The nine governed phases that turn an idea into a spec.
A phase is a structured chunk of the spec, owned by a single department. SpecGraph has nine phases, executed in order. Each one writes a section into the final spec file.
The nine phases #
| Code | Phase | Owner | Produces |
|---|---|---|---|
| P-01 | Vision & Scope | Business | What the product is, who it's for, why it matters |
| P-02 | Features & Stories | Product | Feature list with testable acceptance criteria |
| P-03 | Product Brief | Product | Vision + features consolidated into one narrative |
| P-04 | Design & UX | Design | Tokens, screens, components — enough for the agent to build UI |
| P-05 | Technical Architecture | Engineering | Stack, data model, API contracts, folder layout |
| P-06 | Quality & Testing | QA | Acceptance tests, edge cases, regression matrix |
| P-07 | Security & DevOps | Security | Threat model, auth flows, deployment / CI |
| P-08 | Handoff | System | Compiles every section into the final spec.md |
| P-09 | Progress | System | Tracks agent progress against the spec post-handoff |
P-08 and P-09 are fully automated. The other seven need human input — though every phase has AI-assisted drafting.
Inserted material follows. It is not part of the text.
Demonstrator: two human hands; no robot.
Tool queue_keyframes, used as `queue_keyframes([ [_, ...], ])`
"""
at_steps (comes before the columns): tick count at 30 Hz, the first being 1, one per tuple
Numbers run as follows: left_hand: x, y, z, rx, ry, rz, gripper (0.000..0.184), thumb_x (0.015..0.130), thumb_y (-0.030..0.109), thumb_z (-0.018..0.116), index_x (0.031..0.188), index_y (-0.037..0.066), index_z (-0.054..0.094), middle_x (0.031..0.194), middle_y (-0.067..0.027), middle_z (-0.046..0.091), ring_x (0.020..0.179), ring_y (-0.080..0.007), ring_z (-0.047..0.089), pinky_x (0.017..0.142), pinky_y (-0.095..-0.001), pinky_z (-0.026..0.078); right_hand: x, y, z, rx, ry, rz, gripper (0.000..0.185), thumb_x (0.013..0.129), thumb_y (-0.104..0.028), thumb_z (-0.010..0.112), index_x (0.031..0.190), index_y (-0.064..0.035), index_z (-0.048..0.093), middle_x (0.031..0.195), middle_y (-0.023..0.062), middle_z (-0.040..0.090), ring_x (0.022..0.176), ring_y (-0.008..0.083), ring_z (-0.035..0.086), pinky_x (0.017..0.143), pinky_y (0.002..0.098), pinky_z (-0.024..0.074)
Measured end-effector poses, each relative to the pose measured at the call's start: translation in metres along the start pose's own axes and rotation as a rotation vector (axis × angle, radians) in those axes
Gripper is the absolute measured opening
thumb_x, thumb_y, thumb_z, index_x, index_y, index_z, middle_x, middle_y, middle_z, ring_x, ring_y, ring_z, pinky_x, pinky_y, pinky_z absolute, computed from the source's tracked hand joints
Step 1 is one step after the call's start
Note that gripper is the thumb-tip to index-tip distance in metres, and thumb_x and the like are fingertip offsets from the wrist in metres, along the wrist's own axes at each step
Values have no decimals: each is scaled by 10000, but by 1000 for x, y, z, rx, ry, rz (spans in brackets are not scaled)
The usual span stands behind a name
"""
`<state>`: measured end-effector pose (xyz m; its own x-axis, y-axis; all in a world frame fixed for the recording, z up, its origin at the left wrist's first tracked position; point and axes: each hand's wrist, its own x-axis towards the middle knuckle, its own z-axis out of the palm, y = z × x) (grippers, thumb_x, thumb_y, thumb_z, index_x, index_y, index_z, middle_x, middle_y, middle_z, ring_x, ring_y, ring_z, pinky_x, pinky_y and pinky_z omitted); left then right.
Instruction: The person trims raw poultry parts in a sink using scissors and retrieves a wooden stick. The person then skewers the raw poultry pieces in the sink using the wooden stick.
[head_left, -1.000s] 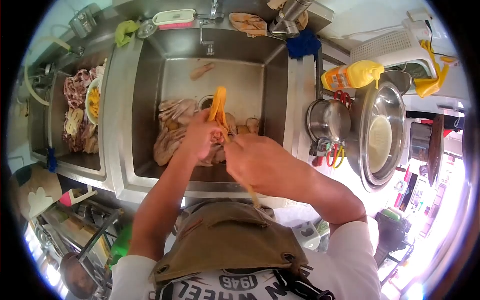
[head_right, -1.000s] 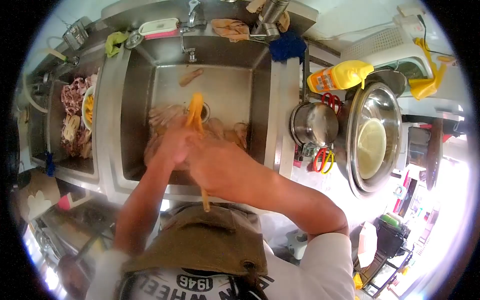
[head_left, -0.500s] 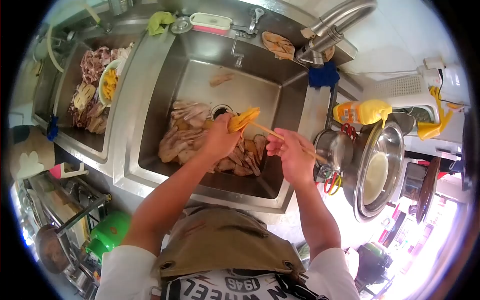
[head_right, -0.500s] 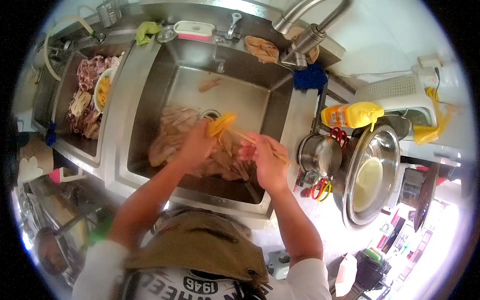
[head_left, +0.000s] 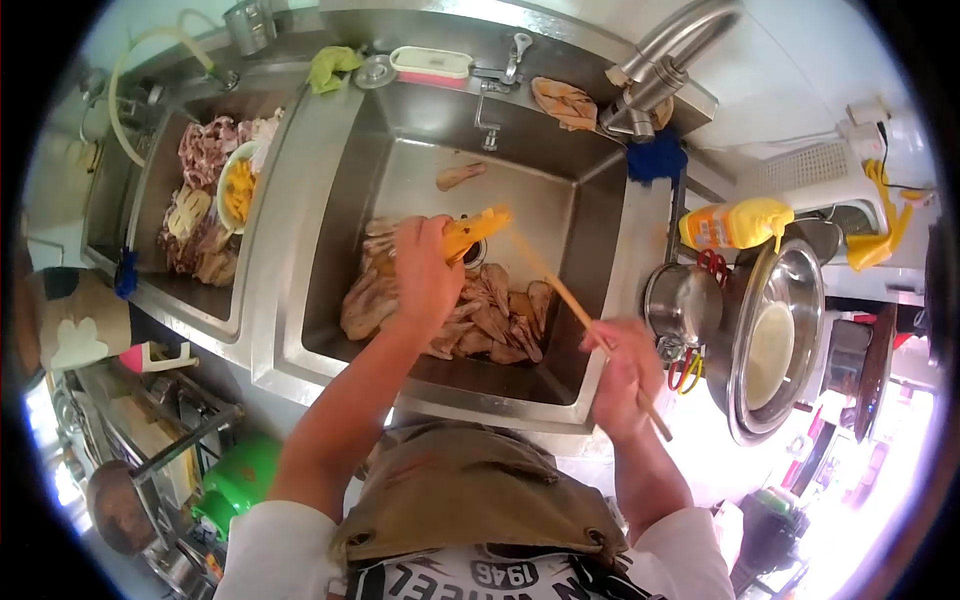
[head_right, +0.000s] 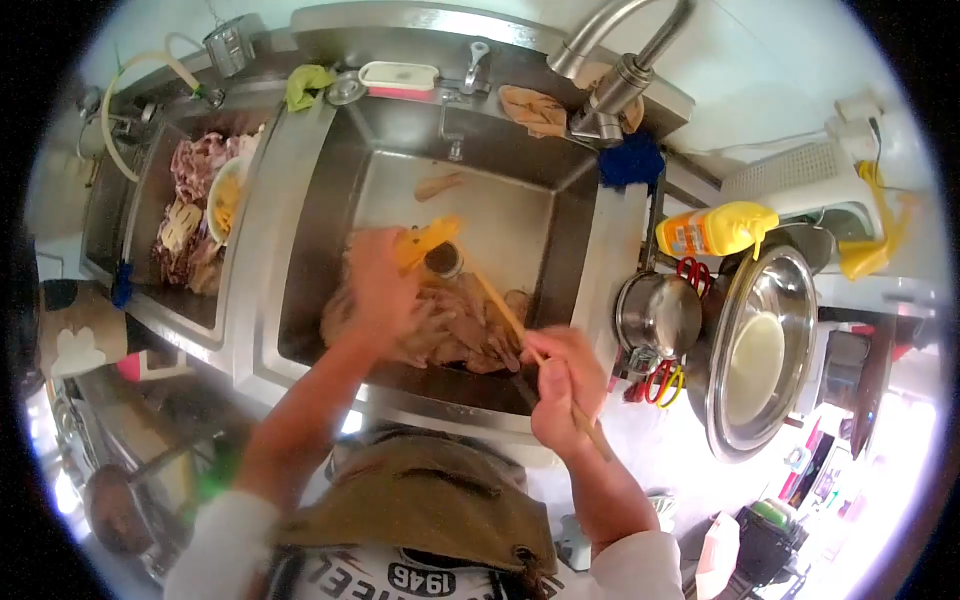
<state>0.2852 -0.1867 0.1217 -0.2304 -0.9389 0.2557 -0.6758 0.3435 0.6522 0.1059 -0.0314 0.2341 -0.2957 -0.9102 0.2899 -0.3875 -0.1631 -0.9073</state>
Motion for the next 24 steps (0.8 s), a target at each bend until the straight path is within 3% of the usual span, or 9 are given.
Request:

Locking and regeneration #
A phase has three states:
- Empty — no content written.
- Drafting — content exists, but isn't trusted by downstream phases.
- Locked — content is frozen and downstream phases assume it's true.
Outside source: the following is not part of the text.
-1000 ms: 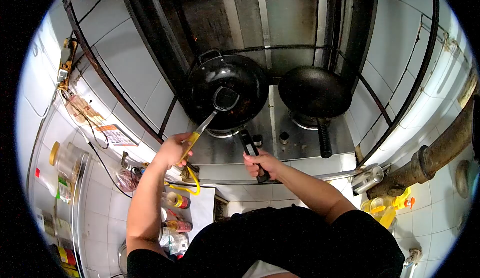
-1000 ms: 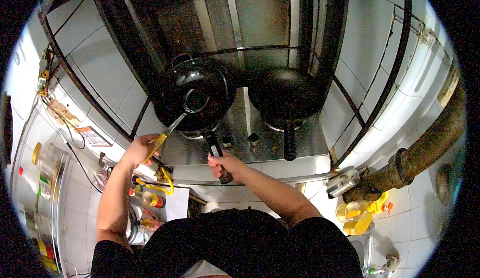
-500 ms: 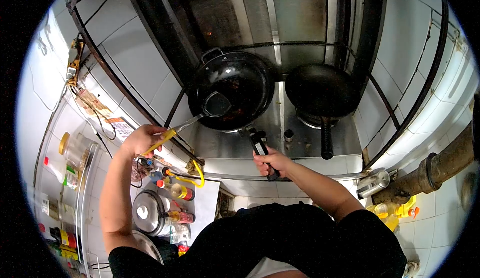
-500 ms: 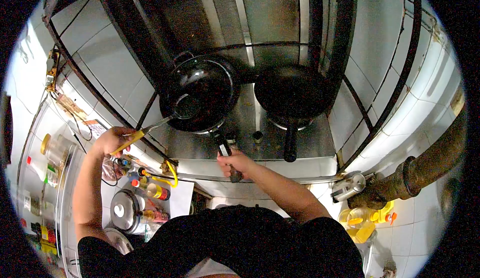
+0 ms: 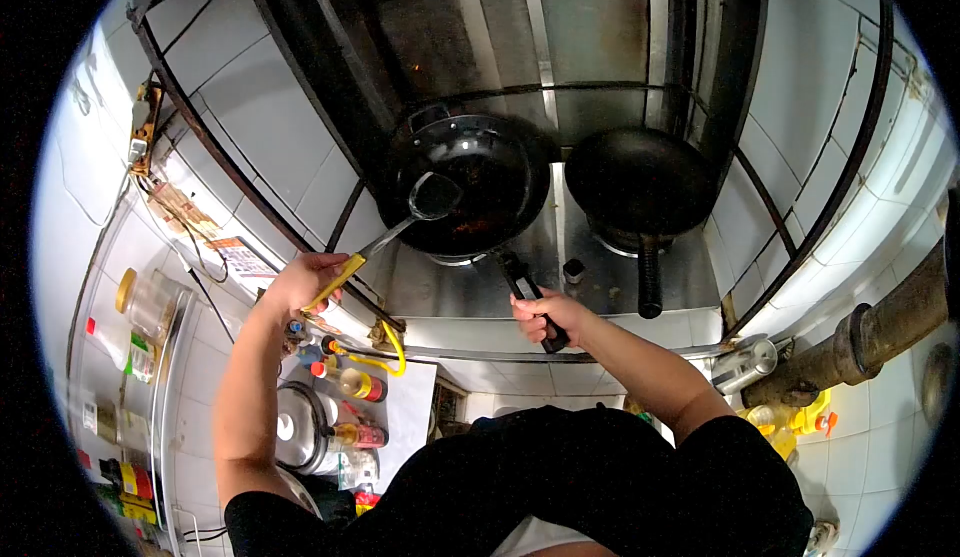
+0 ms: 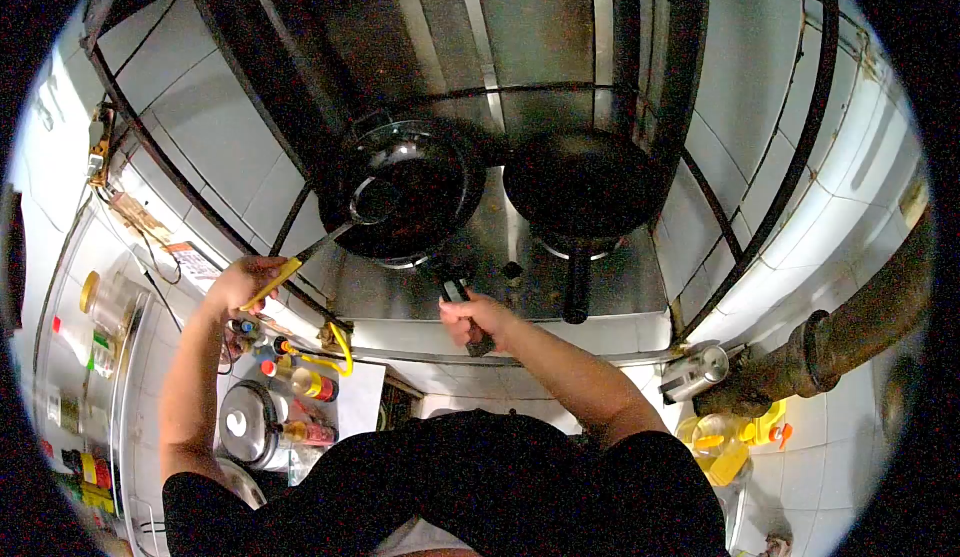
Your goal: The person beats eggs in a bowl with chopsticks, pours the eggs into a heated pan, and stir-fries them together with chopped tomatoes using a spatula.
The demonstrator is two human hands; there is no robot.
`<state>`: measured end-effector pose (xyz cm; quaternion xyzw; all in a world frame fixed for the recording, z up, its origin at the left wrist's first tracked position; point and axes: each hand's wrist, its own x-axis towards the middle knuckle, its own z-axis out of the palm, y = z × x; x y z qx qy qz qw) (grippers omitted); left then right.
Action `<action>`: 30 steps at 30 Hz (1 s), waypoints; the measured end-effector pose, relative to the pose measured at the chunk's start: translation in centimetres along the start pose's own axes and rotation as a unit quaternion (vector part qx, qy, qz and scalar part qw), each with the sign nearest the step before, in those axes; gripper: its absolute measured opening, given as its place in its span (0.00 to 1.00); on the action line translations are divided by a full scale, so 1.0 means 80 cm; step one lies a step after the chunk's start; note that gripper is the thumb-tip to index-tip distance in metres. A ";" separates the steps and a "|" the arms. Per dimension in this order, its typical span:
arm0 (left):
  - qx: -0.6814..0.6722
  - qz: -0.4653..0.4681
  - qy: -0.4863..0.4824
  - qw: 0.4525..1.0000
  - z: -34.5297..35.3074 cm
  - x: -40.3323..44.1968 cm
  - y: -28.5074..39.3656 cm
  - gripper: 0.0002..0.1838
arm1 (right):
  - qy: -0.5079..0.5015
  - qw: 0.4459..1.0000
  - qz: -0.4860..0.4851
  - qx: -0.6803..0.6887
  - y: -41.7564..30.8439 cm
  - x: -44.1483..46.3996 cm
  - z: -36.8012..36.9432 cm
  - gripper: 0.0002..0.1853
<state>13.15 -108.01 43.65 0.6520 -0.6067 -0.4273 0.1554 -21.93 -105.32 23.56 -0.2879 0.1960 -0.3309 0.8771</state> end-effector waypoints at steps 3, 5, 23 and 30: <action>-0.026 -0.007 -0.006 1.000 0.005 0.011 0.005 0.19 | 0.003 1.000 0.002 0.018 -0.007 -0.006 0.007 0.12; -0.031 -0.003 -0.023 0.999 0.018 0.015 0.016 0.20 | 0.009 1.000 0.001 0.012 -0.008 -0.005 0.006 0.12; 0.054 -0.034 -0.080 0.995 0.068 0.058 0.047 0.20 | -0.004 0.999 0.025 0.024 -0.018 -0.010 0.016 0.15; 0.110 -0.035 -0.065 0.991 0.075 0.043 0.058 0.19 | -0.073 0.993 0.026 0.088 0.003 -0.005 -0.006 0.08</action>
Locking a phase is the commit action. Until you lock P-01, P-02 doesn't see any vision content; it can't generate sensible feature stories. Each lock cascades a small "ready" signal to the next phase.
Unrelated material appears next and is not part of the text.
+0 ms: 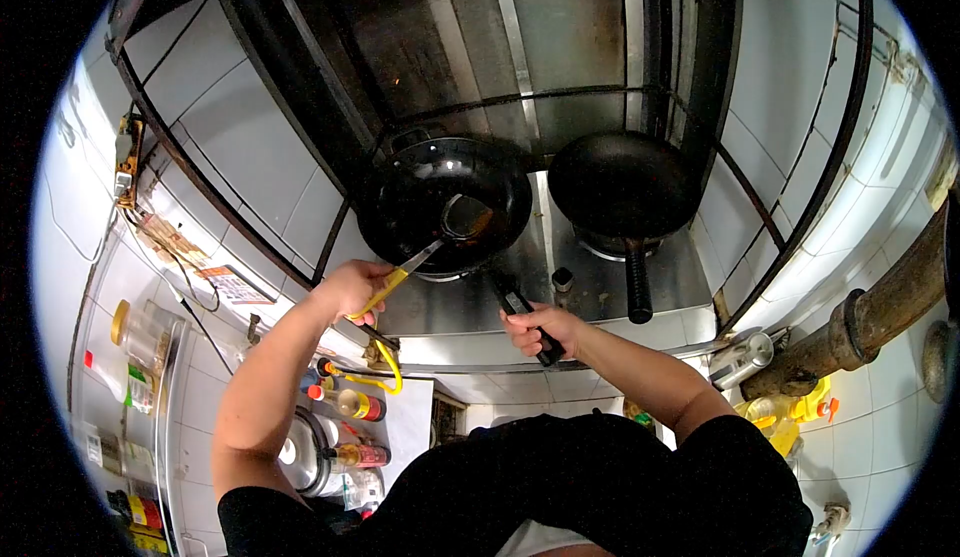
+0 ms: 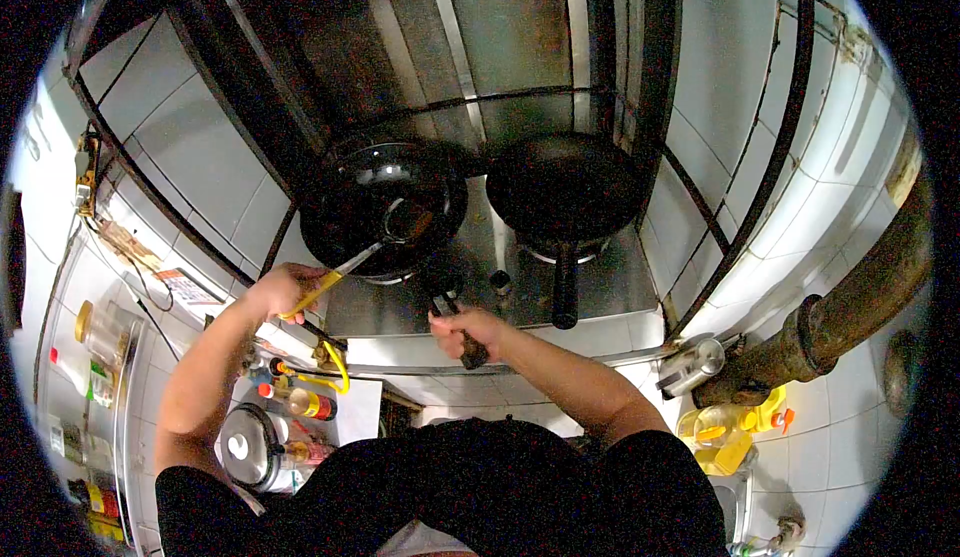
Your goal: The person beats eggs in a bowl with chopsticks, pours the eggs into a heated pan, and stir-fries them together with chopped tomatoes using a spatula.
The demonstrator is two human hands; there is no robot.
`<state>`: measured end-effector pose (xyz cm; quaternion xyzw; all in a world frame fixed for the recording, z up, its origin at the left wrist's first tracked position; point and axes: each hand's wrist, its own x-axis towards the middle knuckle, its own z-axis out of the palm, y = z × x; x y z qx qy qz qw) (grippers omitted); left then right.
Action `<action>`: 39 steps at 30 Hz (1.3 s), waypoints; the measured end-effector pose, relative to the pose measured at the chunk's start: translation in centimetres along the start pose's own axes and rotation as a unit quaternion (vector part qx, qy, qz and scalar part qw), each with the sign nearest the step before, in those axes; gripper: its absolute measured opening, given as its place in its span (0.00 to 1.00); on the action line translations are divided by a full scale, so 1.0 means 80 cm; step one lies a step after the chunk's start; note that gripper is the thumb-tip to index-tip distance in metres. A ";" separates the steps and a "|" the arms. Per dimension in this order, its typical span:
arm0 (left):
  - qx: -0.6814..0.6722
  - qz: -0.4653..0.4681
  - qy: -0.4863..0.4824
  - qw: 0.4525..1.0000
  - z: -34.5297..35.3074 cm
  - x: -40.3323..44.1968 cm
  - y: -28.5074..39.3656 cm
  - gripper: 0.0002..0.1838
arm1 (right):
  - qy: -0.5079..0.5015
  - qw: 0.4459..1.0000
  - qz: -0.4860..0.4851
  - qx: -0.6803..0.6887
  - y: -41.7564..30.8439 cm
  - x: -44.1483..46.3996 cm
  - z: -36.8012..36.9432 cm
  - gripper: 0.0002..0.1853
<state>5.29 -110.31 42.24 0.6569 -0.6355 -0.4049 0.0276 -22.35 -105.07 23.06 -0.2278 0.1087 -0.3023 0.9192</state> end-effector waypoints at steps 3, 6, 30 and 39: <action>-0.004 -0.008 0.006 1.000 0.005 -0.001 -0.002 0.20 | 0.001 1.000 0.003 0.000 0.002 0.000 0.001 0.08; -0.024 -0.006 0.001 1.000 0.009 0.001 -0.008 0.20 | 0.000 1.000 0.003 -0.005 0.001 0.000 0.006 0.08; -0.226 0.064 -0.068 0.970 -0.011 0.022 0.035 0.18 | 0.086 0.994 -0.053 -0.046 -0.021 -0.004 0.009 0.09; -0.220 0.098 -0.105 0.965 -0.012 0.023 0.115 0.17 | 0.085 0.995 -0.047 -0.010 -0.023 -0.003 0.006 0.10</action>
Unlocking a locked phase triggers two things:
- Any downstream AI-drafted content gets flagged "needs review."
- The owner of each affected downstream phase gets notified.
This is the regeneration loop. It exists so a late vision change doesn't quietly invalidate an architecture diagram you signed off on yesterday.
Wishes and amendments #
Two cross-department mechanisms feed phase content:
- Wishes — a request from anyone, tagged with a phase and a priority. Visible to the phase owner as a suggestion. The owner accepts, modifies, or rejects.
- Amendments — a concrete proposed change to a locked phase. Requires owner approval and creates an audit-log entry. Use this when something material has shifted after lock.
Both are queues, not edits. Neither rewrites the spec automatically.
Picking the right phase #
Most confusion comes from P-02 vs P-04, and P-05 vs P-07. Quick rules:
- A user-visible change → P-02 (it's a feature) or P-04 (it's a UX detail).
- A backend change → P-05 (it's structural) or P-07 (it's about safety / deployment).
- "It depends" → file a wish on P-02 and let the product owner route it.